Zarko Pinkas-Ramírez |
Las nuevas restricciones al internet, el bloqueo de aplicaciones y la presión sobre el uso de VPN están generando críticas incluso desde sectores afines al Kremlin.
El endurecimiento del control sobre internet en Rusia está provocando un creciente descontento entre la población. En las últimas semanas, el acceso a plataformas como Telegram se ha vuelto limitado sin el uso de VPN, herramientas que también comienzan a ser restringidas por las autoridades.
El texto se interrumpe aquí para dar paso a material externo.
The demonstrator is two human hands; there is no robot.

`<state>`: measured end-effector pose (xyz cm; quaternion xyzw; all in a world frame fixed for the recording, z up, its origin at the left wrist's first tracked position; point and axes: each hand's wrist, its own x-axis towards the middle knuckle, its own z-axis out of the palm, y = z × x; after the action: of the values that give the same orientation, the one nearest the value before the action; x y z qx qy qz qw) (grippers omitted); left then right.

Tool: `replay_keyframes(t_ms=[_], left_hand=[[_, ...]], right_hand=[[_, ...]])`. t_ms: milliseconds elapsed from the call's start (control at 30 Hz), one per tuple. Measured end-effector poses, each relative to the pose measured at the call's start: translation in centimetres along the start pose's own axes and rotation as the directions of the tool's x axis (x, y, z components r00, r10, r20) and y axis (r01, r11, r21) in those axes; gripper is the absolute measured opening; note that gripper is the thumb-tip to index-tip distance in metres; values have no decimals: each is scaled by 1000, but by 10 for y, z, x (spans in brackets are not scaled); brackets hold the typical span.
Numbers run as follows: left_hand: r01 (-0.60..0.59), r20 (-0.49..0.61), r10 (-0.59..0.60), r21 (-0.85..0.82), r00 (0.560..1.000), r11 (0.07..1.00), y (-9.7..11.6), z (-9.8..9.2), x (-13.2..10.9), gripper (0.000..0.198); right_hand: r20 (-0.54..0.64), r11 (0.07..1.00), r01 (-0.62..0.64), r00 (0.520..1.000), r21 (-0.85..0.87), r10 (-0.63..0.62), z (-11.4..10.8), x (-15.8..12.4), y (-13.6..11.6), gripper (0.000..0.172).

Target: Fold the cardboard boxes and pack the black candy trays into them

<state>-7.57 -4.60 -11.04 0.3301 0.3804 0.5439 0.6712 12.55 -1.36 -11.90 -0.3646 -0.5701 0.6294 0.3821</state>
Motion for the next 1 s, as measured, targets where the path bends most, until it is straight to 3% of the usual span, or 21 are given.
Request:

Las dificultades afectan la vida cotidiana. Ciudadanos reportan problemas para trabajar, estudiar o realizar trámites bancarios, mientras aplicaciones oficiales bloquean el acceso cuando detectan el uso de VPN. La situación obliga a los usuarios a alternar constantemente entre conexiones, generando frustración generalizada.
El malestar ha comenzado a reflejarse incluso en redes sociales, donde usuarios —cuando logran conectarse— expresan críticas abiertas. También figuras públicas han alzado la voz. La influencer Victoria Bonya cuestionó la desconexión entre el poder y la ciudadanía, en un mensaje que alcanzó millones de visualizaciones.
A estas críticas se sumó el actor Iván Okhlobystin, cercano al Kremlin, quien calificó las restricciones digitales como “un enorme error” y las comparó con prácticas de la Unión Soviética.
Mientras tanto, el gobierno defiende las medidas por razones de seguridad, vinculándolas al conflicto con Ucrania. Sin embargo, analistas advierten que estas acciones se alinean con un proyecto más amplio de “internet soberano”, que busca aislar digitalmente al país.
El creciente control coincide con la preparación de las elecciones parlamentarias de septiembre, en un contexto marcado por la censura y la tensión interna.